There are examples where the peoples in question are made out to be what the author might consider to be humorous. But would the subjects of the author's humor think that it was comical? Or could there not be others besides the author outside of the group of people in question that could not think it was funny? And would it matter if the author was of the same group of people?
Then there are examples in movies, books etc that use sterotyping to have the effect to be disparging to a group of people. Even if the author claimes it is funny, does that ligitimize any denigration that could be seen toward the group of people in question?
This actually happened to me. I was in a lounge with professional employees that were telling what they called jokes about people of Appalachian origin. I complained to the administration and they claimed that the jokes were allowed because they were funny.
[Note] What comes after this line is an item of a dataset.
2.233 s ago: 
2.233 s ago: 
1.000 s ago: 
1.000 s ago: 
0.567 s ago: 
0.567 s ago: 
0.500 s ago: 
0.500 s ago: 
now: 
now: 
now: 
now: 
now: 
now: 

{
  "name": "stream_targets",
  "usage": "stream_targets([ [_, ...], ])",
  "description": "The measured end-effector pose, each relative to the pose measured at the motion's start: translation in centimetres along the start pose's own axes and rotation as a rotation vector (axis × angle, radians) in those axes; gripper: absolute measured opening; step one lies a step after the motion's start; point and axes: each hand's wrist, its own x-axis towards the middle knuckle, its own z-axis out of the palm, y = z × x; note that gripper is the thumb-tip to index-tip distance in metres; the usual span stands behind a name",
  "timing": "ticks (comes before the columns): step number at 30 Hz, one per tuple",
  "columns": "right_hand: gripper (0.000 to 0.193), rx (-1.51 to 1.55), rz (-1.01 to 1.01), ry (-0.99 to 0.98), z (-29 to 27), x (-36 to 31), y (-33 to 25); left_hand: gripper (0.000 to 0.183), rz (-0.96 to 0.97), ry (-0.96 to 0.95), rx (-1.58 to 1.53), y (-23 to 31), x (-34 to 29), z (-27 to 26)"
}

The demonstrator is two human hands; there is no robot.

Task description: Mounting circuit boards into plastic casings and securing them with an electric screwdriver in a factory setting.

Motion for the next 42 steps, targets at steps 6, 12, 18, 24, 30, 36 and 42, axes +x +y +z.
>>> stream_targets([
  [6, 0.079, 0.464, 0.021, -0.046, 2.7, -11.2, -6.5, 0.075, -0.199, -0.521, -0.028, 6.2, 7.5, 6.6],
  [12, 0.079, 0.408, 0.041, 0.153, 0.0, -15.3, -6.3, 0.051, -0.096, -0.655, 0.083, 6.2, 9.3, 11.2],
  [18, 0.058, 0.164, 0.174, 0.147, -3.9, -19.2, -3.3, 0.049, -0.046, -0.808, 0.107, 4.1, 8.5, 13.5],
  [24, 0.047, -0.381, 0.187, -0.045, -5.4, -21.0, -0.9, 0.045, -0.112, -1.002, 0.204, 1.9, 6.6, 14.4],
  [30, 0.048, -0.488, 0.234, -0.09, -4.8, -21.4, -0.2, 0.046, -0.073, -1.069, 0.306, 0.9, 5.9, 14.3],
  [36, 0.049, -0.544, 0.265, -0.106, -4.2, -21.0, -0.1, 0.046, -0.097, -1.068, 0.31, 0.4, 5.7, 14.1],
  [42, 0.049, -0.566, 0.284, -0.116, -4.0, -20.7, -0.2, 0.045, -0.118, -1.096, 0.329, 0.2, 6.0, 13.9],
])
I asked in the hearing as to what could be the difference if "Jew" was replaced where they used the word for people of Appalachian descent. They said that they would not tell jokes with that in mind because I was there but they could tell jokes that were disparging to those of Appalachian descent because none of those according to them were there. I answerd them by saying that if you say it about them, you say it about me.
Lou

 

My thoughts on book/film recommendations » one woman cine

Posted by ClearSkies on January 16, 2007, at 20:39:34

In reply to Joy Luck Club + stereotypes... - Auntie Mel, posted by one woman cine on January 16, 2007, at 11:16:13

Isn't it wonderful how we can help enrich others' points of view by merely suggesting that they read a book or watch a film? If one is housebound, or unable to travel, being able to read or watch about another's views and experiences becomes invaluable, irreplaceable.

> I must respectfully disagree with Joy Luck Club...
>

Have you read a book that might flesh out the author's story? Something that has resonated with you, perhaps?

>
>
> By extension of Auntie Mel's and Kath's "Joy Luck Club" -
>
>
> For understanding groups we don't understand, read book "XYZ"
>

Or, maybe, "for insight in trying to understand groups we don't understand, read book "XYZ" ."

>
> watch (or read) One Flew over the Cuckoo's nest to understand the mentally ill.
>

I'd also suggest reading Sylvia Plath's "The Bell Jar", and also "The Noonday Demon", and "An Unquiet Mind". All excellent books, all with their own stories to tell.


> watch the Lone Ranger to understand American Indians...
>

I liked the movie "Smoke Signals" for its take on modern reservation life. ("Don't laugh so much," says one character. "You're supposed to look stoic.")

> read (or watch) Huckleberry Finn or the Color purple to understand african americans...
>

Hmmm, Olivia Butler? Maya Angelou? How about a Spike Lee film?

> To understand the South, read Flannery O'connor or Tennesee William's "streetcar named desire"
>
> Watch the Sopranos to understand Italian americans.
>
> & on it goes.....

Indeed, on and on it goes... reading, watching films, exposing ourselves to literature and art from cultures foreign to ours is what sparks enquiry; leads to understanding, revelation, compassion....

I did read a certain tone into your post, one woman cine. I interpreted it as less than supportive of another poster's suggestion. Perhaps that's because of our personal styles. I tend to be informal and often flippant - though I'm dead serious here. It is impossible to "read" intent in the posts here.